Sinking of the U.S.S. Maine

Sinking of the U.S.S. Maine

Sinking of the Maine – What Happened?

The United States battleship, U.S.S. Maine, was sunk in an explosion amid Cuba’s uprising against Spain known as The Cuban War of Independence.

U.S.S. Maine - Before and After Being Sunk

LEFT: The U.S.S. Maine in 1897.
RIGHT: Wreckage of the Maine in Cuban harbor – c1900.
(Library of Congress)

On February 15, 1898, at 9:40pm, an explosion rocked the battleship U.S.S. Maine while in the Havana, Cuba harbor. The explosion tore out the bottom of the ship and sank her, killing 266 officers and members of the crew of 354. The next morning, only a small amount of the huge warship could be seen sticking out of the water. The sinking of the Maine would raise United States’ tensions against Spain, which eventually led to a naval blockade against Cuba and a full-on declaration of war.

U.S.S. Maine Battleship - c1897

U.S.S. Maine Battleship – c1897. (Library of Congress)

The battleship U.S.S. Maine entering Havana harbor - January 1898

The battleship U.S.S. Maine entering Havana, Cuba harbor – January 1898. (Public Domain)

The Spanish-American War

While officially on a friendly visit, the U.S.S. Maine, one of the earliest American battleships, had been sent to protect American interests after major rioting broke out in Havana in January. A U.S. Naval Court of Inquiry ruled on March 28, 1898 that the Maine had been sank by a mine, but failed to lay blame on any particular party or nation. However, public opinion throughout the United States believed the Spanish military, whom had been occupying Cuba, was responsible.

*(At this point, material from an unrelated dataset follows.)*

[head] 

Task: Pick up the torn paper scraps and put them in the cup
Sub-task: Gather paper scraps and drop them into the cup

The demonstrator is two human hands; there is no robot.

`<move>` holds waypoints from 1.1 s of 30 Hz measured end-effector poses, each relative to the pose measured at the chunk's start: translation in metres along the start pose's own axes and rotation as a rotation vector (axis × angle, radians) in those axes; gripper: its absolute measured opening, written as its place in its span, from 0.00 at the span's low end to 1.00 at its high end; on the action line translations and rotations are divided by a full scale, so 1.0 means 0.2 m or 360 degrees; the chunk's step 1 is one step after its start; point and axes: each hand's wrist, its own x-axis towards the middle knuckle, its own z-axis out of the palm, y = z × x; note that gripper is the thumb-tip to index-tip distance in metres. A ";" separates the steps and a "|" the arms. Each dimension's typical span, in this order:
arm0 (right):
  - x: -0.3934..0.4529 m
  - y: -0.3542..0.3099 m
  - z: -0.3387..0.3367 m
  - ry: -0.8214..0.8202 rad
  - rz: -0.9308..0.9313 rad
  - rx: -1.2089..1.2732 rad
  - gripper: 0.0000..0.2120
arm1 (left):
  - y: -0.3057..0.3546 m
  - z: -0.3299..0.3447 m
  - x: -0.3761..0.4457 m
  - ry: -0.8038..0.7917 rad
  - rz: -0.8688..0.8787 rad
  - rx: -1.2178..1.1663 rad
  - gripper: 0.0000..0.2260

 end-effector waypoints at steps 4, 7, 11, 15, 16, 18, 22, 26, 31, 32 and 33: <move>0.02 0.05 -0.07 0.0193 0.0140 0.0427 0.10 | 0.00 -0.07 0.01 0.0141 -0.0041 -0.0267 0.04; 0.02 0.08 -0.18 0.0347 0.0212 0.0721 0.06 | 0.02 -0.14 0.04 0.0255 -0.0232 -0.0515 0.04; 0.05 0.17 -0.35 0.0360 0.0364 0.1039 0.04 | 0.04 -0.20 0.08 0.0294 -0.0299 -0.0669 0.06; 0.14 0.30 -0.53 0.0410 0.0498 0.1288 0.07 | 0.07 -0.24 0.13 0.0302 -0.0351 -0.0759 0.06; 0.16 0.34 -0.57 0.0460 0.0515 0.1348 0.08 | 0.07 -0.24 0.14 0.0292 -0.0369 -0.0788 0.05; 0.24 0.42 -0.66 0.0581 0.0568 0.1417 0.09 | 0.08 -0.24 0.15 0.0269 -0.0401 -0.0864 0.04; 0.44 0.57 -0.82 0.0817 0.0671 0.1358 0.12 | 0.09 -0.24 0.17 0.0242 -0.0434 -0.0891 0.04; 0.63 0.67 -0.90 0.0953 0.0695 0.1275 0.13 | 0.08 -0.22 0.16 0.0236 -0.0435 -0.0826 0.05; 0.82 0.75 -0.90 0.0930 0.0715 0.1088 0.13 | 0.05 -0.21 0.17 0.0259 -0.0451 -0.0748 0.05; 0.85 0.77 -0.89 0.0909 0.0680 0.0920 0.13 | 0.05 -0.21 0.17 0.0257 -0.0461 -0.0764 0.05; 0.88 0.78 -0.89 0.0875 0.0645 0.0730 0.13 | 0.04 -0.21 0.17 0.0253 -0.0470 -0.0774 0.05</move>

After diplomatic negotiations failed, the Spanish-American War was declared by the end of April, with Spain declaring war on the United States on April 24th and the United States formally declaring war the next day, on April 25th.

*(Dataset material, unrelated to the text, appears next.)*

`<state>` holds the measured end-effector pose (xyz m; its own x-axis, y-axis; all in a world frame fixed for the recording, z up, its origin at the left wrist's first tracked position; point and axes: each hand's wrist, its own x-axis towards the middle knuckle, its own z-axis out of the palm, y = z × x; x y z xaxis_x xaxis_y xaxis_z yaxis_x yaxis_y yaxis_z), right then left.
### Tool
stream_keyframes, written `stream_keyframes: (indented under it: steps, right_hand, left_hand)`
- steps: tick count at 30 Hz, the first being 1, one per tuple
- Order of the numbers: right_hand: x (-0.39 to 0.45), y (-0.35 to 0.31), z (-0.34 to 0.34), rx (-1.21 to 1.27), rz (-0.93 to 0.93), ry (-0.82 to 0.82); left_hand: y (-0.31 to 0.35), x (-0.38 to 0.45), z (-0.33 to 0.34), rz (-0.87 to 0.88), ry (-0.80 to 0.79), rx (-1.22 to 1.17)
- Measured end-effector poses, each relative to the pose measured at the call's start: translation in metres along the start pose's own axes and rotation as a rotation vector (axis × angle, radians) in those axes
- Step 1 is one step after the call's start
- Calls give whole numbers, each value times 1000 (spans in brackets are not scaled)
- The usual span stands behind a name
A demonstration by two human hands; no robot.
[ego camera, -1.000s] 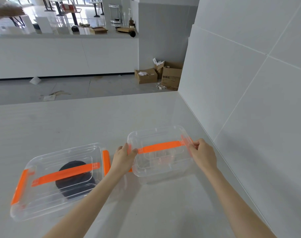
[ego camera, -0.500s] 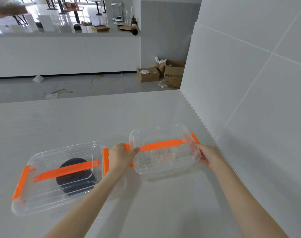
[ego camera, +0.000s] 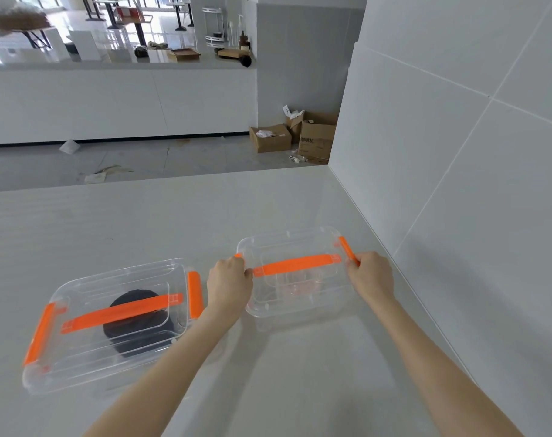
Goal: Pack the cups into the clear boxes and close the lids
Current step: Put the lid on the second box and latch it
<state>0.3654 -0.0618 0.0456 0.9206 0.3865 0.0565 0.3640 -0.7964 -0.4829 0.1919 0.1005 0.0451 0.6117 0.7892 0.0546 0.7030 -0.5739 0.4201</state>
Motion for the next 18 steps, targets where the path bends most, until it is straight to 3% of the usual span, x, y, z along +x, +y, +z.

General view of the wrecked battleship Maine, Havana Harbor, Cuba

General view of the wrecked battleship U.S.S. Maine shortly after being sunk – Havana Harbor, Cuba – 1898. (Keystone View Company / Library of Congress)

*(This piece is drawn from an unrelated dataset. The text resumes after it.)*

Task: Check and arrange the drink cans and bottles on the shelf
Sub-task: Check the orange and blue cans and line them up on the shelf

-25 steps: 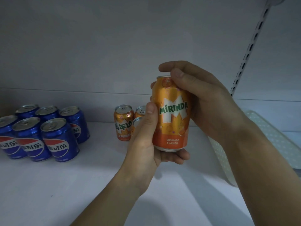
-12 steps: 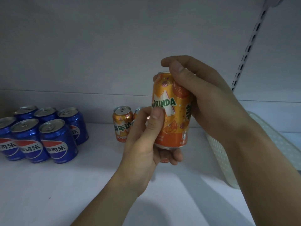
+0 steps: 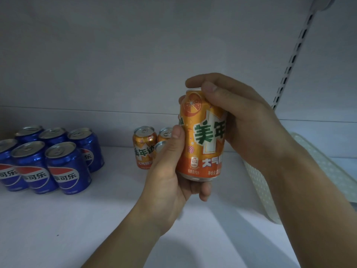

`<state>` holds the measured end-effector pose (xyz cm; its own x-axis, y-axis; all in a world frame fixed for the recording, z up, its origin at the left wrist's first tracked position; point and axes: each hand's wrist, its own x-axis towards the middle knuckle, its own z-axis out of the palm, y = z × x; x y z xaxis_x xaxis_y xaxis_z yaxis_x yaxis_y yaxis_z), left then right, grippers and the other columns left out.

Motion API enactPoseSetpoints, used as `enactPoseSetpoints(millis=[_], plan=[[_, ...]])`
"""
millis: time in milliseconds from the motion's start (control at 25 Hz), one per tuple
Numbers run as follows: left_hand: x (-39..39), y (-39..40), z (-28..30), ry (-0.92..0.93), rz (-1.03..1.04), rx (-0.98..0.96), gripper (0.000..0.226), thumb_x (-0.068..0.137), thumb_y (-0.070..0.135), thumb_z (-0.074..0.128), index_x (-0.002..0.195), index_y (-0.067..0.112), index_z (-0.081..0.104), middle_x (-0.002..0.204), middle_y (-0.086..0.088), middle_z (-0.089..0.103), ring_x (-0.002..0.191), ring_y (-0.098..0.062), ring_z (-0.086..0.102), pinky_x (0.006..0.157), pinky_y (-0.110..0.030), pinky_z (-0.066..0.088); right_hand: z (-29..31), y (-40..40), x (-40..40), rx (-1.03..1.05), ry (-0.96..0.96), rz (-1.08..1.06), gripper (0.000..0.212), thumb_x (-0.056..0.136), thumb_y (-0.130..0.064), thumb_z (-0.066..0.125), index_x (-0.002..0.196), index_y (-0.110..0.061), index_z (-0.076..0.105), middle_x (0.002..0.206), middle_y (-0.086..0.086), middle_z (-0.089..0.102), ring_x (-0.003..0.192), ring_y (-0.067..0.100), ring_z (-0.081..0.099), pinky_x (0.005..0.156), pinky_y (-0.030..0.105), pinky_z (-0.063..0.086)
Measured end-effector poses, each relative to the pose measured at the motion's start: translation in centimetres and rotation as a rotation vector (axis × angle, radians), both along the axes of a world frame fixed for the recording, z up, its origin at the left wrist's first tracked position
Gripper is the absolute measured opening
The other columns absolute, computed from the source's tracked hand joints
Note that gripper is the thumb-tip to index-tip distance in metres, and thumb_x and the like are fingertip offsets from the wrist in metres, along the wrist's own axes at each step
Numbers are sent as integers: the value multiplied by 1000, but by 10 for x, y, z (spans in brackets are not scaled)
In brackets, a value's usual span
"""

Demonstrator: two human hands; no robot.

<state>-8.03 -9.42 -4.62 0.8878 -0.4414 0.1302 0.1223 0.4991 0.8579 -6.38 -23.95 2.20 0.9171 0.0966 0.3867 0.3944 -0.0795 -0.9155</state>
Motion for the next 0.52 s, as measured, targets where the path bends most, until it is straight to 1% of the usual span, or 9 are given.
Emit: enactPoseSetpoints(millis=[40,120,160,200,280,320,440,520], plan=[[0,1,0,-1,-3,16,53,69,64,59,101,27,78,99,-13,74,82,-35,56,44,-26,51,-1,-1,0,-2,-14,-16,30,89,-35,62,114,-22,73,110,8,78,101,25,76,93,45,60],[1,1,0,-9,34,38,60,69,62,62,109,19,73,98,-15,72,66,-29,58,42,-27,50,0,-2,0,-1,-32,-33,29,88,-35,64,112,-22,73,104,6,79,94,22,77,84,37,60],[1,1,-1,-13,55,31,63,70,60,63,113,15,70,98,-17,71,63,-28,56,41,-26,49,0,-2,0,-1,-30,-24,30,88,-35,63,113,-21,72,103,4,79,93,21,76,83,35,59],[1,1,-1,-10,61,10,63,71,60,63,114,13,69,100,-19,70,63,-28,55,41,-26,48,1,-3,0,-1,-19,-5,32,89,-36,62,115,-20,72,104,1,78,95,19,76,85,35,59],[1,2,-1,36,22,-32,57,77,61,59,109,16,74,103,-22,69,70,-30,55,42,-25,49,1,-4,1,-5,4,27,34,90,-35,59,118,-19,71,108,0,77,101,20,74,89,36,59],[0,3,0,53,-10,-35,56,80,62,57,107,17,76,105,-25,69,70,-30,55,42,-25,50,2,-6,1,-10,3,20,34,90,-34,59,117,-20,72,110,1,77,102,22,74,90,38,58],[1,7,0,31,-82,-10,61,80,65,49,111,19,75,115,-30,68,56,-26,56,43,-25,49,2,-8,0,-31,-1,-22,32,88,-35,62,115,-21,73,111,3,78,103,25,75,91,41,58],[1,9,0,-12,-100,11,65,82,68,43,114,20,73,115,-30,68,55,-27,52,42,-24,47,3,-9,0,-41,22,-40,33,88,-37,63,114,-20,73,111,2,78,105,26,74,96,44,57]])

Wreck of the U.S.S. Maine in Havana Harbor - c1900

Wreckage of the U.S.S. Maine in Havana Harbor, two years after being sunk – c1900. (Library of Congress)

Uneven Contest

The Spanish-American war was truly an uneven contest. The first conflict of the battle was dominated by American Commodore Dewey’s fleet on May 1st in Manila Bay, Philippines. In the battle, the Americans destroyed the Spanish fleet quickly and easily, with the Americans suffering a total of only seven sailors injured.

Shortly after the Naval battle, in June of 1898, an American expedition force landed close to the Cuban city of Santiago. On July 1st, Teddy Roosevelt led his band of volunteers – known as the “Rough Riders” – and the African-American 10th Cavalry to take the San Juan Heights above Santiago. Roosevelt’s troops faced only minimal resistance and few casualties. The city fell swiftly and Santiago officially surrendered on July 17th.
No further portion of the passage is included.